For the eight ThruYou project videos, I used Complete YouTube Saver, a Firefox extension, to download the videos in mp4 format, along with each YouTube page, descriptions, and annotations. This was a slight modification from my original plan, which was to use the youtube-dl tool for the video downloads. However, since this extension had similarly extensive download quality options, as well as the ability to download the pages, I used it for the ThruYou videos instead. My intention was originally to collect all YouTube comments for each of the Thru-You videos, using a Firefox extension, Complete YouTube Saver. Unfortunately, recent changes in the way YouTube loads their pages broke this functionality in the extension. A smaller selection of the most popular comments does appear in the screenshots for each YouTube page, so this aspect is preserved to some degree; however I would ultimately prefer to find a way to pull the full comments list via the YouTube API.

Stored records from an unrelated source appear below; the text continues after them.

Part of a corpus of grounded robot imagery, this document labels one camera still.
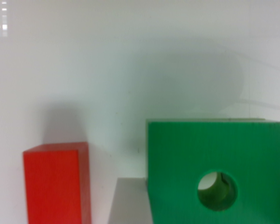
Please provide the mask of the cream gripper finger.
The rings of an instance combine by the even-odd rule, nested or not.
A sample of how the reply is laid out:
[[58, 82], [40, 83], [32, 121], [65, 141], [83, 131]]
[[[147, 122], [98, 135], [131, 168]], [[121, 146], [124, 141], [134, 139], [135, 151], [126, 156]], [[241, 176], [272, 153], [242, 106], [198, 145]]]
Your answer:
[[108, 224], [153, 224], [144, 178], [119, 178]]

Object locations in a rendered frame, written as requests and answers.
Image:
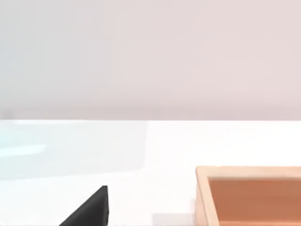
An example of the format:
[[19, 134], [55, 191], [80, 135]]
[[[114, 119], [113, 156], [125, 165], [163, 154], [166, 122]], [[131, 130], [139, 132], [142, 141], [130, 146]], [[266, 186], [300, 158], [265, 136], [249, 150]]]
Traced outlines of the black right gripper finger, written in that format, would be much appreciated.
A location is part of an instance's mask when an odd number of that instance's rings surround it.
[[108, 186], [101, 186], [59, 226], [108, 226]]

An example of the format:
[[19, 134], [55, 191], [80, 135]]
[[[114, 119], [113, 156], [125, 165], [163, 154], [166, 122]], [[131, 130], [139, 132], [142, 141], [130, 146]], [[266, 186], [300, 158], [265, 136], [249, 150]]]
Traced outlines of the shallow salmon-coloured box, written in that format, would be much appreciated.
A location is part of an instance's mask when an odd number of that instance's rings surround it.
[[197, 166], [195, 226], [301, 226], [301, 167]]

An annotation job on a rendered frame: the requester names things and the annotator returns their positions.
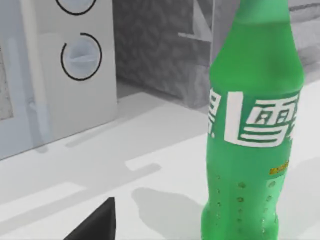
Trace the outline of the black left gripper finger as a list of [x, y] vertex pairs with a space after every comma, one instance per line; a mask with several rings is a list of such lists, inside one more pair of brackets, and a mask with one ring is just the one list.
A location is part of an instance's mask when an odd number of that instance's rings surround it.
[[108, 197], [63, 240], [115, 240], [116, 228], [115, 198]]

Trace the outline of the pale microwave oven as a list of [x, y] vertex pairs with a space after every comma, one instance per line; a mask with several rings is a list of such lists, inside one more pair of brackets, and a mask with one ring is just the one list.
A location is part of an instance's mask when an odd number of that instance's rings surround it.
[[[50, 138], [47, 143], [115, 119], [117, 86], [112, 0], [97, 0], [82, 15], [64, 12], [55, 0], [34, 0]], [[80, 33], [102, 48], [98, 72], [70, 79], [60, 53]], [[37, 148], [37, 115], [20, 0], [0, 0], [0, 160]]]

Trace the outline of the round microwave knob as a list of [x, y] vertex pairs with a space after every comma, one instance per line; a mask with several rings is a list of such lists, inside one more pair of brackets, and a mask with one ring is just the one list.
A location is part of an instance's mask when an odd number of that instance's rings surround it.
[[90, 11], [97, 0], [55, 0], [55, 2], [67, 14], [80, 16]]
[[69, 43], [65, 42], [60, 52], [60, 65], [71, 80], [83, 82], [92, 78], [101, 67], [102, 47], [99, 41], [87, 32]]

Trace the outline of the green bottle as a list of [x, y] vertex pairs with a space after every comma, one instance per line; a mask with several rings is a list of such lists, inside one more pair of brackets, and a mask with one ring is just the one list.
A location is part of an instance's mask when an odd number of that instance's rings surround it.
[[209, 79], [201, 240], [278, 240], [304, 85], [288, 0], [240, 0]]

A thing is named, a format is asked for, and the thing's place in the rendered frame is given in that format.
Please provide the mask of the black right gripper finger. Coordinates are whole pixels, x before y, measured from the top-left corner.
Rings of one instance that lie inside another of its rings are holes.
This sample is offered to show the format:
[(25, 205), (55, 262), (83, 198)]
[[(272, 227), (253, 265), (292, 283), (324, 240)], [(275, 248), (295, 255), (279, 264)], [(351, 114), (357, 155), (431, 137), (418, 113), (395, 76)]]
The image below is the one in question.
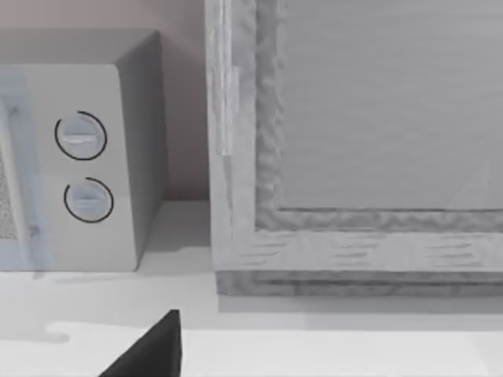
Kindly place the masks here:
[(181, 377), (182, 322), (167, 312), (98, 377)]

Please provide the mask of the smaller microwave knob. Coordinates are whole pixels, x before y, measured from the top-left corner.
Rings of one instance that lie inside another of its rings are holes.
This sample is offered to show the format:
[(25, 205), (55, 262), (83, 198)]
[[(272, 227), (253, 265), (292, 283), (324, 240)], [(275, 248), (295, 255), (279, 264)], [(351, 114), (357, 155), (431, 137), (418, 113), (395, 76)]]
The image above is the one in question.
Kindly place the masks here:
[(102, 181), (85, 177), (64, 189), (64, 205), (68, 213), (86, 224), (98, 224), (113, 212), (115, 201), (110, 188)]

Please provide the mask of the pale microwave oven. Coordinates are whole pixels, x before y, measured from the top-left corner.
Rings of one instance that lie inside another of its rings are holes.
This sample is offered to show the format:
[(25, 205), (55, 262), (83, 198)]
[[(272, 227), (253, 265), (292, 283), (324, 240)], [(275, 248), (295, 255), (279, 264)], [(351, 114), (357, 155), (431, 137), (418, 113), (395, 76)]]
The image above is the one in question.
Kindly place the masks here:
[(0, 29), (0, 271), (130, 272), (167, 189), (160, 34)]

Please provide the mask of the larger microwave knob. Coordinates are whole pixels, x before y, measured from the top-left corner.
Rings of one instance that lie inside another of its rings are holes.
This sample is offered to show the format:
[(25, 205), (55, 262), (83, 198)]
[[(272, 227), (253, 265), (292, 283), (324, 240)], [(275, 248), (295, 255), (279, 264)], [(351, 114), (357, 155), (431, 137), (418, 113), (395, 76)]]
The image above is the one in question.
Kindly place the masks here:
[(108, 143), (101, 120), (85, 111), (58, 119), (54, 127), (54, 139), (58, 148), (76, 161), (96, 159), (105, 151)]

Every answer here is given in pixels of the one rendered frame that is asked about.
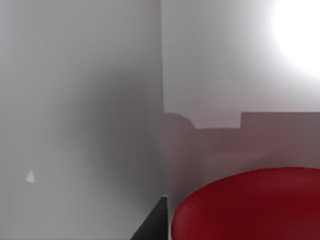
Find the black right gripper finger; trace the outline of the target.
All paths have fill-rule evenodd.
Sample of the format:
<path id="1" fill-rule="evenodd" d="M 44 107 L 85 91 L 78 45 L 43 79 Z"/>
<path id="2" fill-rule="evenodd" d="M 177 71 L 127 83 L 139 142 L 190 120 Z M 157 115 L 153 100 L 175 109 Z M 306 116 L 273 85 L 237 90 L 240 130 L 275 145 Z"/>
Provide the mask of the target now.
<path id="1" fill-rule="evenodd" d="M 130 240 L 168 240 L 168 198 L 162 196 Z"/>

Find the dark red round object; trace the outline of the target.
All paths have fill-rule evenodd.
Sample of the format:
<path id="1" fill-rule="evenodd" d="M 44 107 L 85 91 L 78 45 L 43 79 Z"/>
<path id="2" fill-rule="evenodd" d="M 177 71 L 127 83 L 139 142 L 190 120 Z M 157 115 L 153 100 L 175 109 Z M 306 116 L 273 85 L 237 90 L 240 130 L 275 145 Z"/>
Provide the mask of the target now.
<path id="1" fill-rule="evenodd" d="M 320 240 L 320 169 L 257 169 L 207 184 L 175 210 L 171 240 Z"/>

For the source videos, I did use the youtube-dl program. This is a command line tool which offers a wide range of options. In order to streamline the process of downloading over 100 videos, I created a batch file containing the URLs for all source videos, which allowed me to download the full collection without having to restart the process for each video. Arranging and organizing these files was a challenge. The source videos are linked from the description section for each ThruYou video, with a brief descriptive note (“drums 1”, “toy piano”, etc.). However, these descriptive notes do not match the video titles, potentially making it tricky to line up which video is which once the YouTube links no longer function. In addition, some of the source videos have been removed from YouTube and are missing from the collection. I wanted a researcher to be able to connect the ThruYou videos to the source videos listed in the YouTube description. I ended up numbering the source videos 1-109 based on the order they are listed in the YouTube descriptions (which is roughly the order of their appearance in each video).

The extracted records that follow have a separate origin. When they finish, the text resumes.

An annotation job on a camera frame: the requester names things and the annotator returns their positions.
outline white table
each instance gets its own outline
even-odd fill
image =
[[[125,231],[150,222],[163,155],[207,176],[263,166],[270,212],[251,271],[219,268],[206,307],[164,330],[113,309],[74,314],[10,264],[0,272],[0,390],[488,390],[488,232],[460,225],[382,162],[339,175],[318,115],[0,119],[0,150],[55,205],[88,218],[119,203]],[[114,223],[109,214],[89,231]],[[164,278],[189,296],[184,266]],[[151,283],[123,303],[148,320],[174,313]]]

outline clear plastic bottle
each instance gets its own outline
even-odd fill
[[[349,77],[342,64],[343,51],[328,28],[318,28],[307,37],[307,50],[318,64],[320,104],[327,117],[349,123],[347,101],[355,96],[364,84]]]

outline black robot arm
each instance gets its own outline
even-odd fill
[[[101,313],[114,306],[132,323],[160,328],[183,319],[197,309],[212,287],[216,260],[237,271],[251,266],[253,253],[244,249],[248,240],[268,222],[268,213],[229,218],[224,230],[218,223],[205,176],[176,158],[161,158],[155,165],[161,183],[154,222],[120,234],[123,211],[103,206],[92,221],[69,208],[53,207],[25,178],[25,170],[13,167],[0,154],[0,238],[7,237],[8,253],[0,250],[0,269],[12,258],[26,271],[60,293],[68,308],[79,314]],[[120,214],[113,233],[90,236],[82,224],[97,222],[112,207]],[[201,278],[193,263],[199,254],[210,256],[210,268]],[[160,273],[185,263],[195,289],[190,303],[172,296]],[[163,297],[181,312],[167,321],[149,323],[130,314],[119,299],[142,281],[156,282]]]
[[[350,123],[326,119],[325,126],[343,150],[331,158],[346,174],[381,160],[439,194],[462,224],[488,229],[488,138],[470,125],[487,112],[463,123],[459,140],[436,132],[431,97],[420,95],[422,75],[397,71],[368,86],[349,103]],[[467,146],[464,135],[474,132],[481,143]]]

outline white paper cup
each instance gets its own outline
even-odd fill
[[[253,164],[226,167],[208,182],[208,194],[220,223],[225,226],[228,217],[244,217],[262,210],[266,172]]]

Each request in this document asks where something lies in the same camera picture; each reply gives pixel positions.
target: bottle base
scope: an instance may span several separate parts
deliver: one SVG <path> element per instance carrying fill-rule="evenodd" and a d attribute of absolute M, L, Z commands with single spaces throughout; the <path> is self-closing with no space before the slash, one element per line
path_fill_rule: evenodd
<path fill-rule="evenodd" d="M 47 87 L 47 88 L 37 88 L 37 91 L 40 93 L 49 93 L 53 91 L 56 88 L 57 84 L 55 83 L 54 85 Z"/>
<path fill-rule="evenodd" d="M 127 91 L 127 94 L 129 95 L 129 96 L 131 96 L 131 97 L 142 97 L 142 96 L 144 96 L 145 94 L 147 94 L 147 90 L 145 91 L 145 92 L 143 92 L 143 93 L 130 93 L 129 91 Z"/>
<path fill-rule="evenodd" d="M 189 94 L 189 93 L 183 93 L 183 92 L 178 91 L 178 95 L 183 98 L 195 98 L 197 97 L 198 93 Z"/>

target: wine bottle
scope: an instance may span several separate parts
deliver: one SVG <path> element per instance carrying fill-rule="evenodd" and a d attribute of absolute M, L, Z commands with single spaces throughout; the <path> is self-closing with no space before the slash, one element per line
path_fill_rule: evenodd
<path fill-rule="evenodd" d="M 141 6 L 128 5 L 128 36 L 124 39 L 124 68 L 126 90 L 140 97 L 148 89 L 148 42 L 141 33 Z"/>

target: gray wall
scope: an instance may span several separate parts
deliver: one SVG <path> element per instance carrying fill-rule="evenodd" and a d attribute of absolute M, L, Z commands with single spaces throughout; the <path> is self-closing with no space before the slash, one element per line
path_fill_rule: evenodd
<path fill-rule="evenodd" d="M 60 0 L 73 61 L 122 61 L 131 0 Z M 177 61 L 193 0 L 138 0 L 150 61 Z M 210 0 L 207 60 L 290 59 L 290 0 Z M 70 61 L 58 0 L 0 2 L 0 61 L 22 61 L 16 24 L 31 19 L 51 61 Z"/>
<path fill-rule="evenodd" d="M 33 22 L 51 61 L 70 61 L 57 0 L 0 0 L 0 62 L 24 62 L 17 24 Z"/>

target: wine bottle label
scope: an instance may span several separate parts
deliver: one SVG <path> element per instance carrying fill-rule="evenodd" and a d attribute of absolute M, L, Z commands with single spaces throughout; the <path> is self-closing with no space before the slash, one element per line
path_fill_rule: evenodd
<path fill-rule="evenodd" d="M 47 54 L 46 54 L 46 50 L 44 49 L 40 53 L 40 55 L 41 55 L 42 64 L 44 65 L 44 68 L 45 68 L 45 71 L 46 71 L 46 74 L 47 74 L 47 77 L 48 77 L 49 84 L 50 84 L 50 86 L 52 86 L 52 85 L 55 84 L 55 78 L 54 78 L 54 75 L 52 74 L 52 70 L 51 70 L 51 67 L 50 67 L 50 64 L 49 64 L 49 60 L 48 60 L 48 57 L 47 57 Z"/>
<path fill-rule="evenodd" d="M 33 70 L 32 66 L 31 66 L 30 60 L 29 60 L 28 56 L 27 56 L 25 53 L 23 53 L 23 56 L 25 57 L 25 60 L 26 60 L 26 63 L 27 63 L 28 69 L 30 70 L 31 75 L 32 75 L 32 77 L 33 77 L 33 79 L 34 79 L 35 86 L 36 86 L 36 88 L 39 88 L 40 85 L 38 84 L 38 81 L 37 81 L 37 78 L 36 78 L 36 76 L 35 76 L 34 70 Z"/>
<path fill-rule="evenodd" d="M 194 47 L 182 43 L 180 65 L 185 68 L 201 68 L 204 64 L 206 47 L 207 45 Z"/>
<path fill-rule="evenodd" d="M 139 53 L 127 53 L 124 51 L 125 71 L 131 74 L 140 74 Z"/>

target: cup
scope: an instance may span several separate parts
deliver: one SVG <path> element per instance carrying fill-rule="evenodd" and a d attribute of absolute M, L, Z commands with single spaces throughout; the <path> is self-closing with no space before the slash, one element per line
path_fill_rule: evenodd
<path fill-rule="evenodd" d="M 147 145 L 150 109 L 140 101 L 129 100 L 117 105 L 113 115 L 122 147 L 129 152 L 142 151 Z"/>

I then separated the source videos into folders for each ThruYou video, so each folder contains the relevant source videos in the order they appear in the YouTube description. To keep all this straight, and to note missing videos, I created a “key” to these source videos listing their original YouTube link, the video title, and the label Kutiman used for each in his description.
I divided the documents into four series folders: 1. ThruYou videos, 2. Source videos, 3. Web pages and screenshots, and 4. Contextual information. As a final step, I included a PDF finding aid briefly describing the collection and the arrangement. In the long run, I would want to prepare a more detailed finding aid with a full series and file listing and more detailed information on each type of file and on the project as a whole.
Overall, the process of finalizing the AIP was a useful reminder of how often unforeseen challenges appear once you begin to work with the collection in practice rather than theory. However, I found that thinking through the project in such detail beforehand not only minimized issues, but also provided a framework to turn to when I needed to make changes to the original plan.
My AIP can be viewed and downloaded here. Note that this is not actually the full collection; while I downloaded the full collection, the final zipped file was well over 1.5 GB, so I created a version with only the source videos for the first ThruYou video included. (I left the folders for the other 8 videos, but deleted the files.) This gives an idea of the structure to be used, but is a much smaller file (although still around 400 MB). In practice, I would envision my collecting institution maintaining an AIP similar to this for preservation purposes, and then producing an access copy for research use and general access.